On Light, First and Last and Lingering

Sunrise, sunset, and J. M. W. Turner’s book of hours.

J. M. W. Turner, Norham Castle, Sunrise

That voice, at the start, could have stopped with the light, left heaven and earth glad in its glow. But so lithe was light’s beauty, so playful its touch, that the voice quickly conjured the rest of creation, indulging light’s longing for things to caress.

The years we make, through breath and memory, but what we are given is the day. And, as the minister who narrates Marilynne Robinson’s luminescent novel Gilead sees, our days are not as various as the years make them appear: “. . . it has all been one day, that first day. Light is constant, we just turn over in it. So every day is in fact the selfsame evening and morning.”
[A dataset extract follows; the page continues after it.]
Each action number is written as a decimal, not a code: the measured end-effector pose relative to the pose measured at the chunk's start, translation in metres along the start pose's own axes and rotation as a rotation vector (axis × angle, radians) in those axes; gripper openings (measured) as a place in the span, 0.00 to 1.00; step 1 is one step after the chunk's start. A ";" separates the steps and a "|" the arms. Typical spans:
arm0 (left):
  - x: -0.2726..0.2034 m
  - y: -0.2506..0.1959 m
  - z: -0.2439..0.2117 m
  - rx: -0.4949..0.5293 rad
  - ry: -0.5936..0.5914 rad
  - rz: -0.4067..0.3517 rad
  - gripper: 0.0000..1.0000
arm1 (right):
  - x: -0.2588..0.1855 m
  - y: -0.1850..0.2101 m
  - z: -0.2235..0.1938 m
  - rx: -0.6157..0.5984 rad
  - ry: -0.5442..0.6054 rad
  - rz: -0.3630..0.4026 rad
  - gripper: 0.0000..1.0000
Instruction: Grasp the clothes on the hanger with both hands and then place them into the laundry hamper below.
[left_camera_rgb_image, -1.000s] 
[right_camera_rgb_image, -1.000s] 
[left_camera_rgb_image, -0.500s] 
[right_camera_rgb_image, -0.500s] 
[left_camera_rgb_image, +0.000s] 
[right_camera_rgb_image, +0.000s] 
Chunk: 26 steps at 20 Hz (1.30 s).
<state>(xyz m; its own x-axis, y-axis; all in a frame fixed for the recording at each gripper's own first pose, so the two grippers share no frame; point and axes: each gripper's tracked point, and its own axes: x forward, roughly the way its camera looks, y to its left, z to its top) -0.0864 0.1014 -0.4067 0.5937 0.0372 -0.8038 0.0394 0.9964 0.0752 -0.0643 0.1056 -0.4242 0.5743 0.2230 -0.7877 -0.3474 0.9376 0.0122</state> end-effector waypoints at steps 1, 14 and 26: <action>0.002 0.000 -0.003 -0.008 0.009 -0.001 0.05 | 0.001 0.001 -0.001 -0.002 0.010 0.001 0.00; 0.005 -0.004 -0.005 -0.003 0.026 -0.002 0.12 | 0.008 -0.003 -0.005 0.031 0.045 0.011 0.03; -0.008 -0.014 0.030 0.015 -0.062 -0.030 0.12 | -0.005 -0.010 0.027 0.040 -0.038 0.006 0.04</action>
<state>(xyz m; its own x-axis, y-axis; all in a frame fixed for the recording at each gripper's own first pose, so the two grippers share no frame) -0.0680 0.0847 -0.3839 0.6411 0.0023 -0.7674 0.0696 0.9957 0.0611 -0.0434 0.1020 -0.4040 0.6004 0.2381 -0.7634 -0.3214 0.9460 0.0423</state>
The medieval monastics who created the Divine Office celebrated this gift, dividing the day into the canonical hours, defining each hour by prayer. Through their devotions, it was light that led them, and not time. Matins, Lauds, Prime, Terce, Sext, None, Vespers, Compline—each hour encompassed a band of light, mirroring the perceptible changes of the day’s illumination. In the silence of a cloister, the noise of time was quiet too, its metaphorical ticking washed in the chants that, from Matins through Compline, praised the light and marked our turning in it.

Those thoughts, culled from an essay I wrote some years ago, returned to me after viewing, at the Mystic Seaport Museum, a majestic exhibition of the art of J. M. W. Turner, in which more than four score paintings from Tate Britain were on display, catching light in all its glory.

“The sun is god” said the artist in his last days, at least as reported by John Ruskin, who may have been mythologizing, but with characteristic imaginative precision. Whatever Turner’s faith, his work reverenced the lingering constancy of creation, illuminated in the hours he sang in his work, from sunrise to sunset and back again.